The difference in Procedure

As illustrated by Janice
Boddy’s account of a female circumcision earlier in the essay, female genital
cutting is commonly conducted by traditional circumcisers, who are most likely
to be older women. The WHO deem FGC as an unsafe procedure as it often occurs
in unsterile conditions and could result in severe complications. They state
that FGC has “no health benefits, only harm”. Furthermore, the lack of
education can further increase the risk of severe complications, which will
occur after the procedure- the WHO mention complications such as haemorrhage,
urinary tract infection, shock etc.

Whereas, on the other
hand, genital cosmetic surgery is conducted by health professionals, such as doctors,
or in a majority of cases, plastic surgeons in a safe and sterile environment.
Ehrenreich (2005) says that “The Western medical community has
represented its genital cutting as modern, scientific, healing, and above
reproach” as it provides many positive results, such as sexual pleasure.

However, some argue that
the only difference in the procedure is the conditions that it is practised in;
Foldes (2015) believes that FGC and GCS should not be defined as two separate procedures
and that the only difference between the two is that GCS has been “medicalised”,
meaning that the act is performed by doctors or health professionals.

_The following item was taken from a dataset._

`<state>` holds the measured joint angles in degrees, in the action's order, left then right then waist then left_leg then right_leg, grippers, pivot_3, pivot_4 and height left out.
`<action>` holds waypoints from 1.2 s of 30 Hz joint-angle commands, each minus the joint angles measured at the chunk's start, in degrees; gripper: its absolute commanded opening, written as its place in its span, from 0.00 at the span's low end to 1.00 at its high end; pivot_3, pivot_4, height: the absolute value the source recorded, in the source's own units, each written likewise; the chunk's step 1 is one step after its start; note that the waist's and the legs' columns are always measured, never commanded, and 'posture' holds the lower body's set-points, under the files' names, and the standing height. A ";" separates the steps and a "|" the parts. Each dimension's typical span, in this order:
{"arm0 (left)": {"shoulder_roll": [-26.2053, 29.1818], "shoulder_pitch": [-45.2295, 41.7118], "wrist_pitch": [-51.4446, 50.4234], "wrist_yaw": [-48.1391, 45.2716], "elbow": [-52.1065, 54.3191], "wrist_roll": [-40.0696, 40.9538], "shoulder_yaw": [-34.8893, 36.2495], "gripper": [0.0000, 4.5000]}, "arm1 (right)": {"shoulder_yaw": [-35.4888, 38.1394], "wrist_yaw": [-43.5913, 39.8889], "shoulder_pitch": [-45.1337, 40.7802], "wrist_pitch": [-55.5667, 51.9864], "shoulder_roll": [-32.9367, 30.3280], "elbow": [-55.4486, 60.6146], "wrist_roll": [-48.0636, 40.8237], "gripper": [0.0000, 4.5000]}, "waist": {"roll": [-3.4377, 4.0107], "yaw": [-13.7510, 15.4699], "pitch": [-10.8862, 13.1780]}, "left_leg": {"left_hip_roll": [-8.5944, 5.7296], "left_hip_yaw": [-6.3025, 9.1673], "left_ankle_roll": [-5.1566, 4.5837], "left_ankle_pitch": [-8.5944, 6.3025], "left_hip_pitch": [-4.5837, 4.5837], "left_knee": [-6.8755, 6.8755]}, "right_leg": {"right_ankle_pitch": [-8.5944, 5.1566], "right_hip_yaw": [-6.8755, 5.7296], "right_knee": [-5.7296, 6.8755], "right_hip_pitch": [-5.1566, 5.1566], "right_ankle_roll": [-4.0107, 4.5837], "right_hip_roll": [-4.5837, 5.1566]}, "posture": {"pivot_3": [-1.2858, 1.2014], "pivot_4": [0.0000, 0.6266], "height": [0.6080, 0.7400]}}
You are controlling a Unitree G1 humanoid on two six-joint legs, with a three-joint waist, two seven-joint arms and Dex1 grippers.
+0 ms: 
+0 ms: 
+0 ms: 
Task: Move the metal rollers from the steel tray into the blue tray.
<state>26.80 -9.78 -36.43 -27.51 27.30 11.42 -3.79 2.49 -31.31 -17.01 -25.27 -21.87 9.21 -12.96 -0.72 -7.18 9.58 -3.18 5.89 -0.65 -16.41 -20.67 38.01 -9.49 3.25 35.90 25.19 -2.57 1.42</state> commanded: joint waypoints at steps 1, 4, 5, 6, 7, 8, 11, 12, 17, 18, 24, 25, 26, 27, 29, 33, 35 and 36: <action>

To conclude, there are many differences
between FGC and GCS but there are indeed some commonalities. Generally
speaking, it could be argued that the outlook of FGC and GCS is dependent on
the context and environment that it takes place- those who practice FGC do not
see it as problematic as they have not adopted a westernised way of thinking,
whereas those who practice GCS do not see it as a problem but see FGC as a
problem, despite the commonalities between them.

It is obvious that there
a double standard present between the two procedures, solely because of the
environment that it is conducted in.